Listed entries section start

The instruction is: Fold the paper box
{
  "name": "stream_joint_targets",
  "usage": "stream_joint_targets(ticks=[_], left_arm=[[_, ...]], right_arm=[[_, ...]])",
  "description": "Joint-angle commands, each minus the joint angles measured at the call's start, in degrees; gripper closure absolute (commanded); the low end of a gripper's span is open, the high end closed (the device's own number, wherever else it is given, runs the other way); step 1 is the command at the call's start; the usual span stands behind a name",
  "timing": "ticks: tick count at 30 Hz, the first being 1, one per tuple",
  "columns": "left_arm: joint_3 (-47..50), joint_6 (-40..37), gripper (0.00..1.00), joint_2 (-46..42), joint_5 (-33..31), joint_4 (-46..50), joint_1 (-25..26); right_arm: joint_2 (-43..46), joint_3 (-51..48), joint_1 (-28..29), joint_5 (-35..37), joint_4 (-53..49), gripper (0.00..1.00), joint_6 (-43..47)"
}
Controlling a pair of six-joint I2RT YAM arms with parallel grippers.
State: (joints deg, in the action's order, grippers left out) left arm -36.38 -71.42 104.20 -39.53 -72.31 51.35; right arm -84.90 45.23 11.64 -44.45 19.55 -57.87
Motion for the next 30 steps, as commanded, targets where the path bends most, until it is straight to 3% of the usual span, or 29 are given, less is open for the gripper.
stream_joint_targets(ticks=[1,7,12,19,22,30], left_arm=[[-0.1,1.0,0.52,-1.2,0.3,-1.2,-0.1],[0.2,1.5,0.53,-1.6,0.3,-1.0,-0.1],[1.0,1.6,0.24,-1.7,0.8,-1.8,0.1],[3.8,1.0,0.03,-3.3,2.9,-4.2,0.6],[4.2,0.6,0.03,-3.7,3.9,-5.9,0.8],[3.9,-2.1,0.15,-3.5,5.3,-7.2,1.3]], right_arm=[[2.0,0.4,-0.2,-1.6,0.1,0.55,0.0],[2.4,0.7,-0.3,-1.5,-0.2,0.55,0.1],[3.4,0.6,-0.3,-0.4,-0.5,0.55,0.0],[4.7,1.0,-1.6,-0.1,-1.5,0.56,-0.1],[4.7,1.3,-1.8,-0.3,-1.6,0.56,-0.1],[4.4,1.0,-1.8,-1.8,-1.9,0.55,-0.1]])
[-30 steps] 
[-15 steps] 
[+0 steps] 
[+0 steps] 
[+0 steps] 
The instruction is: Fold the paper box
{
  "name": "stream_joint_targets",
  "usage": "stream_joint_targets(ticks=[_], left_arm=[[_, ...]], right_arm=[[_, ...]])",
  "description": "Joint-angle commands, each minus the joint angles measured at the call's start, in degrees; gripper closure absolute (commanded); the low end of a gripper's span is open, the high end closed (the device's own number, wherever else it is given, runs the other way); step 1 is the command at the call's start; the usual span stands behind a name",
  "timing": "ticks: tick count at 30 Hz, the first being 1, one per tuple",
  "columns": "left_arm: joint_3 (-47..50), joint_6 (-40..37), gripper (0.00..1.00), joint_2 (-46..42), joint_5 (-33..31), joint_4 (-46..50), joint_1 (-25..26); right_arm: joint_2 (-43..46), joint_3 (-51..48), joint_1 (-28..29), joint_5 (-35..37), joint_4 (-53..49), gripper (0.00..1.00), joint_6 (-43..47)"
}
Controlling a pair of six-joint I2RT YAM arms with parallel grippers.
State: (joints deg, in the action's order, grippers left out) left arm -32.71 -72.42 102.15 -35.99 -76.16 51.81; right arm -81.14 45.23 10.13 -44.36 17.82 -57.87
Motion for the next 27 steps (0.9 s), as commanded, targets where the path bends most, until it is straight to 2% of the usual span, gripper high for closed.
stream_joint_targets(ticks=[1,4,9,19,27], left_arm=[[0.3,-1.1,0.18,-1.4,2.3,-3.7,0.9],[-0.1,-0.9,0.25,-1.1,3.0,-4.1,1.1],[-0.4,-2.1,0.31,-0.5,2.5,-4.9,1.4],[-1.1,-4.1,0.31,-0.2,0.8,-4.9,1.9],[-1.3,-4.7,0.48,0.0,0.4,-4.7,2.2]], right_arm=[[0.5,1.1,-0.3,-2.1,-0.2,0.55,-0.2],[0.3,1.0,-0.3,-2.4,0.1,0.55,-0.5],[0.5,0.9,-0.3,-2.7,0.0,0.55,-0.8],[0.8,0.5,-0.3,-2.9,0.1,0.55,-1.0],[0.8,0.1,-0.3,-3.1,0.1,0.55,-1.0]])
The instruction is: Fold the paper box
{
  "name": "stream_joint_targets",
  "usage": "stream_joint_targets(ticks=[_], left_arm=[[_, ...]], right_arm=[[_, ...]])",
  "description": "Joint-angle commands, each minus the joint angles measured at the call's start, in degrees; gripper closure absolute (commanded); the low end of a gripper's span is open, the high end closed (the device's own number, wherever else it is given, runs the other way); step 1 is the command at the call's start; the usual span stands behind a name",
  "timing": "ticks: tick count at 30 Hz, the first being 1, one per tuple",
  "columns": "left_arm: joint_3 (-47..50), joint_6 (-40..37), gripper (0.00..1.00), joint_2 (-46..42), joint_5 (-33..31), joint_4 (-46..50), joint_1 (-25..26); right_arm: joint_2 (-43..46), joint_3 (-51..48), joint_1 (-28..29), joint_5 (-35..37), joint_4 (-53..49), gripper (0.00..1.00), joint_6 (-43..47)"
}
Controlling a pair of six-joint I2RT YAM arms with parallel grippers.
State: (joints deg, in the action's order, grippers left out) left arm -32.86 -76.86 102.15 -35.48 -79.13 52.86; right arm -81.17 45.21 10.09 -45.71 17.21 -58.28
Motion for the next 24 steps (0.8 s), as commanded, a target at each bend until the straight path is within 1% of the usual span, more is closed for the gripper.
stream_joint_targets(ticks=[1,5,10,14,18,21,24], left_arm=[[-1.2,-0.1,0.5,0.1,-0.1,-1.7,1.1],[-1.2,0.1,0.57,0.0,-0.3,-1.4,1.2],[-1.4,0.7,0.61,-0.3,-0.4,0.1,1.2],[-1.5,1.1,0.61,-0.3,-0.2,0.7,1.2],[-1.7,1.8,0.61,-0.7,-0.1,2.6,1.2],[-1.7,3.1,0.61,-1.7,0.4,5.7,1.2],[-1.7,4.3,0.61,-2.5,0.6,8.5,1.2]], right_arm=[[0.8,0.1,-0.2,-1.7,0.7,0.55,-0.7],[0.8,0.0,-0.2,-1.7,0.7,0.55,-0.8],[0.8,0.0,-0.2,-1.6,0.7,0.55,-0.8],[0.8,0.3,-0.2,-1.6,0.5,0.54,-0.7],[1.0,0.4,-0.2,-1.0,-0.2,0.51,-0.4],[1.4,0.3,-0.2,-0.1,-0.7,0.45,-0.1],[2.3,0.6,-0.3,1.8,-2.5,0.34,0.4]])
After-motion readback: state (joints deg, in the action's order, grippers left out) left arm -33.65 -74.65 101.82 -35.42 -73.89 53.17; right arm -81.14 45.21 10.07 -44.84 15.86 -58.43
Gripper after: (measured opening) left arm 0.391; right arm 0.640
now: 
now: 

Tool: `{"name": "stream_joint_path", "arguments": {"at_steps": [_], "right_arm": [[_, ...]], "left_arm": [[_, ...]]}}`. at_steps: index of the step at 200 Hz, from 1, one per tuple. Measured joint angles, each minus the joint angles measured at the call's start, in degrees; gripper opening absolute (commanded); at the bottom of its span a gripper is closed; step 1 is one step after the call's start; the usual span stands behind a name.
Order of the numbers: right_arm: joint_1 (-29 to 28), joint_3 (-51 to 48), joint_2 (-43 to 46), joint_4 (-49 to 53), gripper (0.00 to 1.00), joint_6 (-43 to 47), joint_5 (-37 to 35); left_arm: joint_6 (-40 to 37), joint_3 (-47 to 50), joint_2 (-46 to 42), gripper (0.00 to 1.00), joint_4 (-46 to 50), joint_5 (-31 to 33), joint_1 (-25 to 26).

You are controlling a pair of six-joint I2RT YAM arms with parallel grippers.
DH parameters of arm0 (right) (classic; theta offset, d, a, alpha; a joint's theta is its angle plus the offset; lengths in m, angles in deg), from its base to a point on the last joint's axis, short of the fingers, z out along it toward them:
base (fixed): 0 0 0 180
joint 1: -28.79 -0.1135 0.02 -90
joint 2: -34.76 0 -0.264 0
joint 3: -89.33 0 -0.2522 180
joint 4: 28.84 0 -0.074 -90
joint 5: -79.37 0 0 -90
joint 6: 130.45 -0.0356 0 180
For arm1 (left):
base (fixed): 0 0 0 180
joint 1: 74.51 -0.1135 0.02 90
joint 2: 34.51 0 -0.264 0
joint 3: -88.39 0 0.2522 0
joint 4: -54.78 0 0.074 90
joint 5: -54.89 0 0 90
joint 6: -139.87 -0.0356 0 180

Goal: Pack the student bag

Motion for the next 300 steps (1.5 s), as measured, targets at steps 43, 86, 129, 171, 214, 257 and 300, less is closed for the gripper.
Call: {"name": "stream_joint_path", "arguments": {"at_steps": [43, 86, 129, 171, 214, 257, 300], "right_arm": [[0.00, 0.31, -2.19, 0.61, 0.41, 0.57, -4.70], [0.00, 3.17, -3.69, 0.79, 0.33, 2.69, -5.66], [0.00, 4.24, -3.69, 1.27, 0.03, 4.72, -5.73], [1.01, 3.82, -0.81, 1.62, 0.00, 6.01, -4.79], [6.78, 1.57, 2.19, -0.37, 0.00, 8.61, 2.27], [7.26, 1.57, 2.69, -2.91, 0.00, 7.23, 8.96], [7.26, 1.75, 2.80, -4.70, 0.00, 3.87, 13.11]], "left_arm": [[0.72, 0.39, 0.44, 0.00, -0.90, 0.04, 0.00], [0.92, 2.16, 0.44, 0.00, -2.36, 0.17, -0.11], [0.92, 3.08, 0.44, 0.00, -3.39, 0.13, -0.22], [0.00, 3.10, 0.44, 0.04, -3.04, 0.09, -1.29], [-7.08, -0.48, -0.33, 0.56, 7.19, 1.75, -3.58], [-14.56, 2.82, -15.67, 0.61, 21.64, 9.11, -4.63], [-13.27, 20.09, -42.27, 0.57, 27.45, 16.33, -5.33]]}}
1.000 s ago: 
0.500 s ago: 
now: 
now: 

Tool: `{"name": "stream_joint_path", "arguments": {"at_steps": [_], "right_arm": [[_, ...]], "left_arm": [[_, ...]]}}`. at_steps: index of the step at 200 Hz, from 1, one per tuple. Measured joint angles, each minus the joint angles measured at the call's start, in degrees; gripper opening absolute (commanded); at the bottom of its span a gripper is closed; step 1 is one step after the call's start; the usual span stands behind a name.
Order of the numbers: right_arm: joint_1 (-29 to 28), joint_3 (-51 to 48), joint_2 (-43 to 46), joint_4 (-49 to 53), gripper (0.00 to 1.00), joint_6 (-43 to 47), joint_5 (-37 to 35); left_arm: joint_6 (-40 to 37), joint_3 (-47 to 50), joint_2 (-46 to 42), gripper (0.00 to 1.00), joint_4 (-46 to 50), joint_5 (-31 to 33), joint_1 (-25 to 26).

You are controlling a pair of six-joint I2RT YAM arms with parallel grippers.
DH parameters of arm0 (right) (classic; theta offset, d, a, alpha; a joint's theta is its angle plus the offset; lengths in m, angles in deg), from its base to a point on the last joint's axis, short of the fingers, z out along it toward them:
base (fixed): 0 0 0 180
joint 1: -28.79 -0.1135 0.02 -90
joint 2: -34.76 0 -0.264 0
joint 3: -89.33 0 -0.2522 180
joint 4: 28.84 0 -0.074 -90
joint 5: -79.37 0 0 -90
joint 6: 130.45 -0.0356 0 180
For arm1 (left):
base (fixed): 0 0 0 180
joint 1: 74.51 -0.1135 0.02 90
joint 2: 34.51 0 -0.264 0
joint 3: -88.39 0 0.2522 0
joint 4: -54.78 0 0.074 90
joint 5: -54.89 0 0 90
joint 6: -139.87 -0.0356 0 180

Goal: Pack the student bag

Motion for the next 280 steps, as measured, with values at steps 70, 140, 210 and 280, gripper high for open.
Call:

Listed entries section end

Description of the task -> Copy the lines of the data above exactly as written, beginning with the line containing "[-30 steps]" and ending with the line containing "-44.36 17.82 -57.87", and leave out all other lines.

Written reply ->
[-30 steps] 
[-15 steps] 
[+0 steps] 
[+0 steps] 
[+0 steps] 
The instruction is: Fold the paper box
{
  "name": "stream_joint_targets",
  "usage": "stream_joint_targets(ticks=[_], left_arm=[[_, ...]], right_arm=[[_, ...]])",
  "description": "Joint-angle commands, each minus the joint angles measured at the call's start, in degrees; gripper closure absolute (commanded); the low end of a gripper's span is open, the high end closed (the device's own number, wherever else it is given, runs the other way); step 1 is the command at the call's start; the usual span stands behind a name",
  "timing": "ticks: tick count at 30 Hz, the first being 1, one per tuple",
  "columns": "left_arm: joint_3 (-47..50), joint_6 (-40..37), gripper (0.00..1.00), joint_2 (-46..42), joint_5 (-33..31), joint_4 (-46..50), joint_1 (-25..26); right_arm: joint_2 (-43..46), joint_3 (-51..48), joint_1 (-28..29), joint_5 (-35..37), joint_4 (-53..49), gripper (0.00..1.00), joint_6 (-43..47)"
}
Controlling a pair of six-joint I2RT YAM arms with parallel grippers.
State: (joints deg, in the action's order, grippers left out) left arm -32.71 -72.42 102.15 -35.99 -76.16 51.81; right arm -81.14 45.23 10.13 -44.36 17.82 -57.87

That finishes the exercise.